*Work order*: Write out all of the lines below, exactly and completely.

=== Collected data ===

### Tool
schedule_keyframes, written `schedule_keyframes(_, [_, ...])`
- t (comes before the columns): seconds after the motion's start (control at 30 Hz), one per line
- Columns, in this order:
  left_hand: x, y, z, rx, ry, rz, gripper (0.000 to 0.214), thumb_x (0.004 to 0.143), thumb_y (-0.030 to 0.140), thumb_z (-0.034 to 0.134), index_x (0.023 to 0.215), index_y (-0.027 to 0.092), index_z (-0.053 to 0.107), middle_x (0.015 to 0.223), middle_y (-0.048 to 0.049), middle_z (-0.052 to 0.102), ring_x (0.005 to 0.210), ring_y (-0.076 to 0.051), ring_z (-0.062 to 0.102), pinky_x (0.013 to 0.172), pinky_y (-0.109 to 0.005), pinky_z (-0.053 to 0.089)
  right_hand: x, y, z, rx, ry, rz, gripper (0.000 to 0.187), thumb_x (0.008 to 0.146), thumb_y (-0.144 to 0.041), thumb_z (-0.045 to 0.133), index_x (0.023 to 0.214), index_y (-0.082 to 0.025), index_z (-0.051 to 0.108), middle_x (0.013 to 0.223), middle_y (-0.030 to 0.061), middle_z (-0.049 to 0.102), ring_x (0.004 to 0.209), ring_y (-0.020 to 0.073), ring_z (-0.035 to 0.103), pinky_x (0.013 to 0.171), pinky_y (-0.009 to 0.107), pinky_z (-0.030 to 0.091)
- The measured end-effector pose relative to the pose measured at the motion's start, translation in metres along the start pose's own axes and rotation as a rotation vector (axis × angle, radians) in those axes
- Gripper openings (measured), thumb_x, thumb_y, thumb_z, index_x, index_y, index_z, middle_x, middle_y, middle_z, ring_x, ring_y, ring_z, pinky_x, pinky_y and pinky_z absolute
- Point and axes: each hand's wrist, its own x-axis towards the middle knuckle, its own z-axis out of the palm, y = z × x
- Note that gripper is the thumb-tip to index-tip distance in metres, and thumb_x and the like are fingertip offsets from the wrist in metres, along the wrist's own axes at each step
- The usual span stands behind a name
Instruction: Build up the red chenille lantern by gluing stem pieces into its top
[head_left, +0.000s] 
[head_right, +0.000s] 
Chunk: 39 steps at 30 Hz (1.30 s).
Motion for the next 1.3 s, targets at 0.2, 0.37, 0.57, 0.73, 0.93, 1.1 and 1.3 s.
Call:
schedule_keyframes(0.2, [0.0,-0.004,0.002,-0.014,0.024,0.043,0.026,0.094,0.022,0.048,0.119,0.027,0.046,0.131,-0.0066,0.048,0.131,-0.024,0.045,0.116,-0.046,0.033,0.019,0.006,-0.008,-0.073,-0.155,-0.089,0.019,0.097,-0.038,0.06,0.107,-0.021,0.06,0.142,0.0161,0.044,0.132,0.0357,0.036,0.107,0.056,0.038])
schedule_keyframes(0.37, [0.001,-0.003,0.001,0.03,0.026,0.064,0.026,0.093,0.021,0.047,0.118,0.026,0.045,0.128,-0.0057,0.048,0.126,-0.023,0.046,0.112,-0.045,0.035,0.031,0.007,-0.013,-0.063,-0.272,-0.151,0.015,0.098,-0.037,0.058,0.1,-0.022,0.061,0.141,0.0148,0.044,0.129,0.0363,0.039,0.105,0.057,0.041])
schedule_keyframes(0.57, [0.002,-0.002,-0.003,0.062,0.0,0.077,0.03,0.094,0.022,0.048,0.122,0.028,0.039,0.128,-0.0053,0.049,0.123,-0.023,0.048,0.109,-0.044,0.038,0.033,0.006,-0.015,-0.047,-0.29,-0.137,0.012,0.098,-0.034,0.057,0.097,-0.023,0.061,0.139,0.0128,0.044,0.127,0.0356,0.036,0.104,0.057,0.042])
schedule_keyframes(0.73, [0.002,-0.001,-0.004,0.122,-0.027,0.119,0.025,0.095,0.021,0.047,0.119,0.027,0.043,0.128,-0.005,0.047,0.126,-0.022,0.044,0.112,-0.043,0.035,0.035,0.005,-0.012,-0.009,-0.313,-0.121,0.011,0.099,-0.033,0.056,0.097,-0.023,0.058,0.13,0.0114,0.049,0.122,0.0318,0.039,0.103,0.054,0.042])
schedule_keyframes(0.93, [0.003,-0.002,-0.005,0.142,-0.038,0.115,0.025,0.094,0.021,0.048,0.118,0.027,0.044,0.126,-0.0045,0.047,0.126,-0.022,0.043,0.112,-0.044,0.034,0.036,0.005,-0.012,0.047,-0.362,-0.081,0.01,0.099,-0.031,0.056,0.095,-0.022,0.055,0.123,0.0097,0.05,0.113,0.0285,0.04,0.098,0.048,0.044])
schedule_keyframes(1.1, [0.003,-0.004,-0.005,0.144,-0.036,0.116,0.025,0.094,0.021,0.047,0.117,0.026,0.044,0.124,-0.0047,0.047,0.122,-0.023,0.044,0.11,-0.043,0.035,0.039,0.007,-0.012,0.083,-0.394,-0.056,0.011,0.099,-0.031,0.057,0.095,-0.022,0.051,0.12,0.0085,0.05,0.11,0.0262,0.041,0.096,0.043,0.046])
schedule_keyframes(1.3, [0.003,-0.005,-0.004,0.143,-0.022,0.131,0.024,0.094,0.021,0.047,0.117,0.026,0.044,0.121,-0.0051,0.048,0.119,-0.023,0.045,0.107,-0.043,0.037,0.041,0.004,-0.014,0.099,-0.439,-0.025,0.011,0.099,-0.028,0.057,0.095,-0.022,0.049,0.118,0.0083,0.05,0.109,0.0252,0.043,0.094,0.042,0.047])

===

*Completed exercise*:
### Tool
schedule_keyframes, written `schedule_keyframes(_, [_, ...])`
- t (comes before the columns): seconds after the motion's start (control at 30 Hz), one per line
- Columns, in this order:
  left_hand: x, y, z, rx, ry, rz, gripper (0.000 to 0.214), thumb_x (0.004 to 0.143), thumb_y (-0.030 to 0.140), thumb_z (-0.034 to 0.134), index_x (0.023 to 0.215), index_y (-0.027 to 0.092), index_z (-0.053 to 0.107), middle_x (0.015 to 0.223), middle_y (-0.048 to 0.049), middle_z (-0.052 to 0.102), ring_x (0.005 to 0.210), ring_y (-0.076 to 0.051), ring_z (-0.062 to 0.102), pinky_x (0.013 to 0.172), pinky_y (-0.109 to 0.005), pinky_z (-0.053 to 0.089)
  right_hand: x, y, z, rx, ry, rz, gripper (0.000 to 0.187), thumb_x (0.008 to 0.146), thumb_y (-0.144 to 0.041), thumb_z (-0.045 to 0.133), index_x (0.023 to 0.214), index_y (-0.082 to 0.025), index_z (-0.051 to 0.108), middle_x (0.013 to 0.223), middle_y (-0.030 to 0.061), middle_z (-0.049 to 0.102), ring_x (0.004 to 0.209), ring_y (-0.020 to 0.073), ring_z (-0.035 to 0.103), pinky_x (0.013 to 0.171), pinky_y (-0.009 to 0.107), pinky_z (-0.030 to 0.091)
- The measured end-effector pose relative to the pose measured at the motion's start, translation in metres along the start pose's own axes and rotation as a rotation vector (axis × angle, radians) in those axes
- Gripper openings (measured), thumb_x, thumb_y, thumb_z, index_x, index_y, index_z, middle_x, middle_y, middle_z, ring_x, ring_y, ring_z, pinky_x, pinky_y and pinky_z absolute
- Point and axes: each hand's wrist, its own x-axis towards the middle knuckle, its own z-axis out of the palm, y = z × x
- Note that gripper is the thumb-tip to index-tip distance in metres, and thumb_x and the like are fingertip offsets from the wrist in metres, along the wrist's own axes at each step
- The usual span stands behind a name
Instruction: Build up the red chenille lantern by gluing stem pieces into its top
[head_left, +0.000s] 
[head_right, +0.000s] 
Chunk: 39 steps at 30 Hz (1.30 s).
Motion for the next 1.3 s, targets at 0.2, 0.37, 0.57, 0.73, 0.93, 1.1 and 1.3 s.
Call:
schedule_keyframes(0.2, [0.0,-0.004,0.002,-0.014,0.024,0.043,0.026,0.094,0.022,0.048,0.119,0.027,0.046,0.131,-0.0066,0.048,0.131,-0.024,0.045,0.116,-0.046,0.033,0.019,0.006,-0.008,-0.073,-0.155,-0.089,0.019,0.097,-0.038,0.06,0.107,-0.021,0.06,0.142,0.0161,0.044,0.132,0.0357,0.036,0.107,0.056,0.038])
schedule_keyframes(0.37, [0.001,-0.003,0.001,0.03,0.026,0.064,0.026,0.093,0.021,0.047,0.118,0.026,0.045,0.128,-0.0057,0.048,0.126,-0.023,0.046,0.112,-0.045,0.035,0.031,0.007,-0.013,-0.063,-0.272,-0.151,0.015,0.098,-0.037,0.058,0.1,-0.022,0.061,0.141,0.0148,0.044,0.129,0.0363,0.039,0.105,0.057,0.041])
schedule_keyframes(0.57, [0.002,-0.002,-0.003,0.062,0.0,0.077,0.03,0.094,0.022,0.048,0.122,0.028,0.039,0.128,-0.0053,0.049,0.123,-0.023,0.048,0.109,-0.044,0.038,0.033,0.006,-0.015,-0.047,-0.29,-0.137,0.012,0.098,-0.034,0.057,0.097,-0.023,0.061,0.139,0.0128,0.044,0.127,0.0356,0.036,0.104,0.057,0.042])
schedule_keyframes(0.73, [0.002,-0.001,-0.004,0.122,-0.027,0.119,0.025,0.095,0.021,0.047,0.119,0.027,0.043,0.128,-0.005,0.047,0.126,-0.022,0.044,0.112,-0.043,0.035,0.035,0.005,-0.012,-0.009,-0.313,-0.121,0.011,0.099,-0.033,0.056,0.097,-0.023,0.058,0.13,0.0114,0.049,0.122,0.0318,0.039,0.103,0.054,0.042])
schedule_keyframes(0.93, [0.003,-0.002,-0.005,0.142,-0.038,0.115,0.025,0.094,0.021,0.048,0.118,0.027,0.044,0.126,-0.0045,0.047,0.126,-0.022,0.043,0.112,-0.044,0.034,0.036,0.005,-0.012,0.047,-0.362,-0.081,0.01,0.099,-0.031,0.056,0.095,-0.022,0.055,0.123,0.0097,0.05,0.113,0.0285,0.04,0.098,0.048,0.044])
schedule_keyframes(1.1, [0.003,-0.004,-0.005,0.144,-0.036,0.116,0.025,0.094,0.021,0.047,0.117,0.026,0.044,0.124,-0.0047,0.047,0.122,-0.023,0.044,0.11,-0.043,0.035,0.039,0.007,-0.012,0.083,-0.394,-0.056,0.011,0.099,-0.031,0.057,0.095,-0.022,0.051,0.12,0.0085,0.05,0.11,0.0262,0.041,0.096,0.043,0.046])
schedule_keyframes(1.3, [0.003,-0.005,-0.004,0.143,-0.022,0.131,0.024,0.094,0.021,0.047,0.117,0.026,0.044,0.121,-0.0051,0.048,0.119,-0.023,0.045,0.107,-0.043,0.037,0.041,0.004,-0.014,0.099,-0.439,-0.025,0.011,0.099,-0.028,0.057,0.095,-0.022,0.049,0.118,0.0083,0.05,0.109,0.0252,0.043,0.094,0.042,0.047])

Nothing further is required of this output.